# WHAT YOU WILL DO
Your task is to copy each line in the listing that includes the word "kindly".

§

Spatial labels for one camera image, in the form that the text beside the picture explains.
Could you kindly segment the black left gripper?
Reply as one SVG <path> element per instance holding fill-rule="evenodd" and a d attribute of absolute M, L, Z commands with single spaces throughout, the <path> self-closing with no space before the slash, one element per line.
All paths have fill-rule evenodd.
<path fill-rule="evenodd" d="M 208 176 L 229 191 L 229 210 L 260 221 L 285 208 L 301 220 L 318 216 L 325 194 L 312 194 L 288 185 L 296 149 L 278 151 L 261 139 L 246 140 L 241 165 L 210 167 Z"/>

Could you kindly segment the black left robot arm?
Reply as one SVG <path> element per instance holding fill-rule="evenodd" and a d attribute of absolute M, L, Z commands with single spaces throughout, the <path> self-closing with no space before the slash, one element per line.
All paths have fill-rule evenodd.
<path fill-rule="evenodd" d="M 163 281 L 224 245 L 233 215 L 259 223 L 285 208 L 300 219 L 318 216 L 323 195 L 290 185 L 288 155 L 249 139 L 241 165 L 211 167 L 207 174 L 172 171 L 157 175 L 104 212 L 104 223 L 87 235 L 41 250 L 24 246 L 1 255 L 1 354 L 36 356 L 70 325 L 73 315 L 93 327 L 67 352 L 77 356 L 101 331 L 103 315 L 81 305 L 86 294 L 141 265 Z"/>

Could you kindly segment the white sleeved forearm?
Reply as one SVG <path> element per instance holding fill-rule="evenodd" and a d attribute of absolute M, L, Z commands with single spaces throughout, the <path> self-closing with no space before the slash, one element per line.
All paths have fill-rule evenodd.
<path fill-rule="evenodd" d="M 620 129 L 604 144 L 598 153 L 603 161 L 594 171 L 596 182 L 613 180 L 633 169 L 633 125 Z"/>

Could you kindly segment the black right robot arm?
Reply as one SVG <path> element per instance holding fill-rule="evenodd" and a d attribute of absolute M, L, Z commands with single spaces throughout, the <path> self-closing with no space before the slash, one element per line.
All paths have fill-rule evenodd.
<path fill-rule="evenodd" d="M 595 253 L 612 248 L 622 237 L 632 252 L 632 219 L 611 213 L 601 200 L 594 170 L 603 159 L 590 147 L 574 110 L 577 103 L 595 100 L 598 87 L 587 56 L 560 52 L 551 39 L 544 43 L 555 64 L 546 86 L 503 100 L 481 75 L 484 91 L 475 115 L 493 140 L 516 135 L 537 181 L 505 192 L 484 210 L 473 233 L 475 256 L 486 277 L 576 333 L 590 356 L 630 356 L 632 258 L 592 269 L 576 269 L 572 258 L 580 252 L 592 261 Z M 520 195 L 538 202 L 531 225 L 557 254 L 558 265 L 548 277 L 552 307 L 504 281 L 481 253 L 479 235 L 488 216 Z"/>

§

# FINISHED TASK
Could you kindly segment the black left gripper?
Could you kindly segment the black left robot arm?
Could you kindly segment the white sleeved forearm?
Could you kindly segment the black right robot arm?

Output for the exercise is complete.